● **DATA EXTRACT**
************
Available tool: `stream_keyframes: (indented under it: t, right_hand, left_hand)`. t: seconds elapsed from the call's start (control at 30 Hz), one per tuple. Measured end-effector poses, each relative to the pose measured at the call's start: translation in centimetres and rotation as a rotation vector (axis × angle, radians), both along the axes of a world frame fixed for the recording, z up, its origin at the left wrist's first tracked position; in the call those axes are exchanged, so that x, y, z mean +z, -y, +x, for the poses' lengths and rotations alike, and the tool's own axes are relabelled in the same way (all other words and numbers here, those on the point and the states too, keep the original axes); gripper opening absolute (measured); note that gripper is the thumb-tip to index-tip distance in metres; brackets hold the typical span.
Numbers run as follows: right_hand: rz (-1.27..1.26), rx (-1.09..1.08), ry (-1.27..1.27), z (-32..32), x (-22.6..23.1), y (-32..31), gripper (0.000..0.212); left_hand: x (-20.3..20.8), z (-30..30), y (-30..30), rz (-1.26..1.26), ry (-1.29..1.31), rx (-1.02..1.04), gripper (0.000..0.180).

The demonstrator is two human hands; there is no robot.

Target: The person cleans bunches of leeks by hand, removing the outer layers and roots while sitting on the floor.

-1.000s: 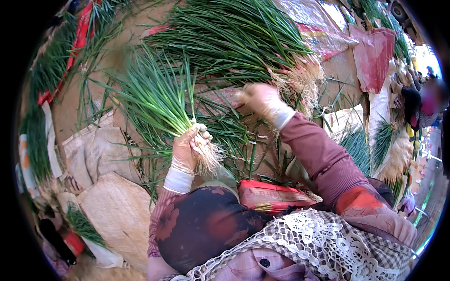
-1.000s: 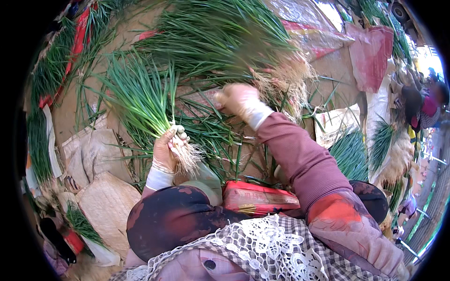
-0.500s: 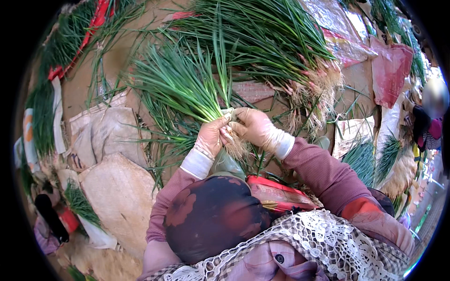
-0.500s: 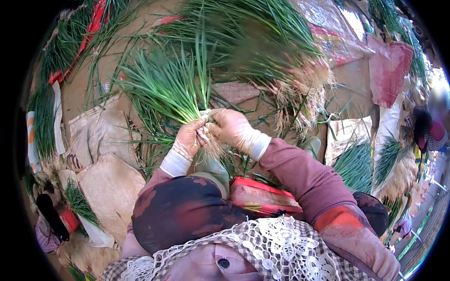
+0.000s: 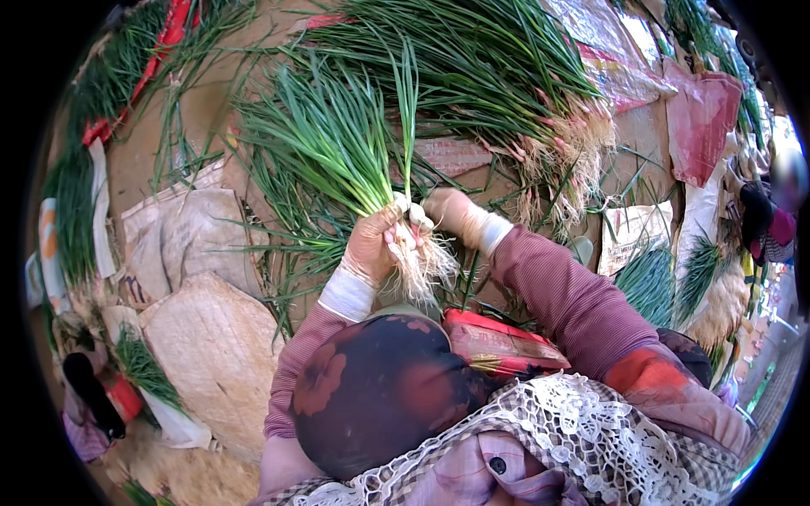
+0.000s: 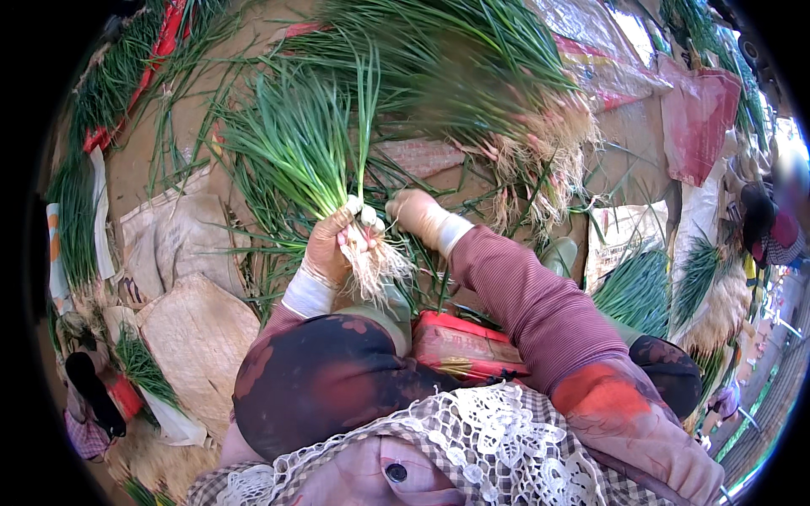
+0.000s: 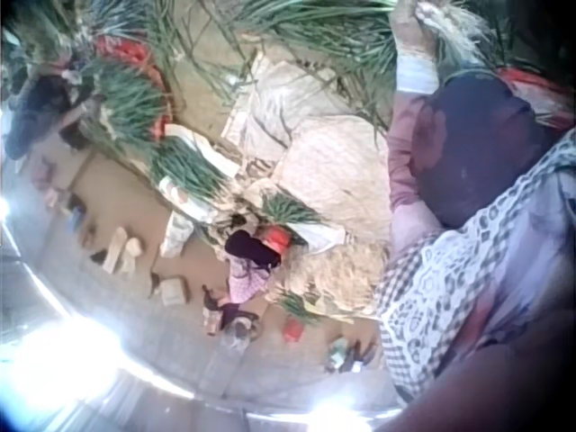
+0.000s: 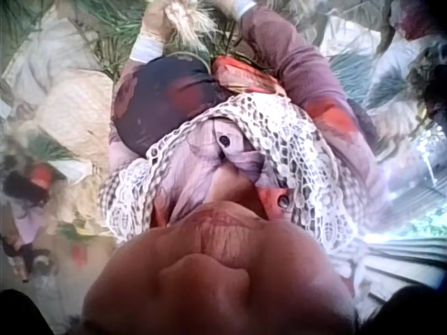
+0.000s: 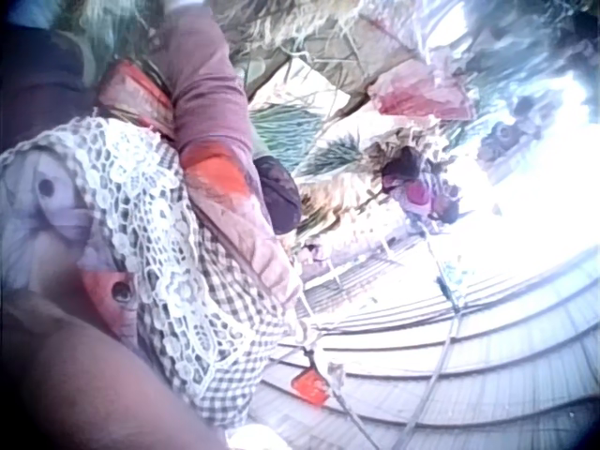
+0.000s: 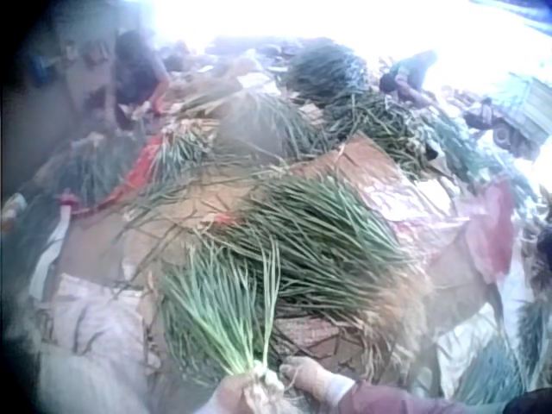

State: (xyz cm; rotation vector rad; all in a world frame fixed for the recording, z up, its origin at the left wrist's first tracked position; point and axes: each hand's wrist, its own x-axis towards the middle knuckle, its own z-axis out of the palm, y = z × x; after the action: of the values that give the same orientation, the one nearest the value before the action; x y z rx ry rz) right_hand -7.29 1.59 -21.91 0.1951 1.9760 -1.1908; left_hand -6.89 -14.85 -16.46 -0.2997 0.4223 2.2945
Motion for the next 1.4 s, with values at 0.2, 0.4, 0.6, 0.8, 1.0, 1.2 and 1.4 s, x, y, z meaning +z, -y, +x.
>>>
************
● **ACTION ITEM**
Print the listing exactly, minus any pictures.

● **WRITTEN ANSWER**
Available tool: `stream_keyframes: (indented under it: t, right_hand, left_hand)`. t: seconds elapsed from the call's start (control at 30 Hz), one per tuple. Measured end-effector poses, each relative to the pose measured at the call's start: translation in centimetres and rotation as a rotation vector (axis × angle, radians), both along the axes of a world frame fixed for the recording, z up, its origin at the left wrist's first tracked position; in the call those axes are exchanged, so that x, y, z mean +z, -y, +x, for the poses' lengths and rotations alike, and the tool's own axes are relabelled in the same way (all other words and numbers here, those on the point and the states too, keep the original axes); gripper opening absolute (measured); note that gripper is the thumb-tip to index-tip distance in metres; brackets hold the typical span.
Numbers run as follows: right_hand: rz (-1.27..1.26), rx (-1.09..1.08), ry (-1.27..1.27), z (-32..32), x (-22.6..23.1), y (-32..31), gripper (0.000..0.212); left_hand: x (-20.3..20.8), z (-30..30), y (-30..30), rz (-1.26..1.26), ry (-1.29..1.31), rx (-1.02..1.04), gripper (0.000..0.180).

The demonstrator is two human hands; there is no robot.

Target: The person cleans bunches of leeks by hand, removing the outer layers and roots while sitting on the floor.

-1.000s: 
-1.000s: 
-0.500s: 
-0.500s: 
+0.000s: 
+0.000s: 
+0.000s: 
+0.000s: 
+0.000s: 
+0.000s: 

State: (xyz cm; rotation vector rad; all in a world frame fixed for the recording, z up, its origin at the left wrist's first tracked position; point and axes: each hand's wrist, its own x-axis towards the middle knuckle, its own z-axis out of the palm, y = z × x; after the action: of the values that give the same orientation, the one nearest the value before the action; x y z rx ry rz) right_hand -7.29 1.59 -21.91 0.1951 1.9760 -1.1908; left_hand -6.89 -14.85 -16.46 -0.2997 0.4223 2.2945
Motion for the next 1.4 s, with values at 0.2, 0.4, 0.6, 0.8, 1.0, 1.2 and 1.4 s, x, y, z meaning +z, -y, +x.
>>>

The answer requires nothing further.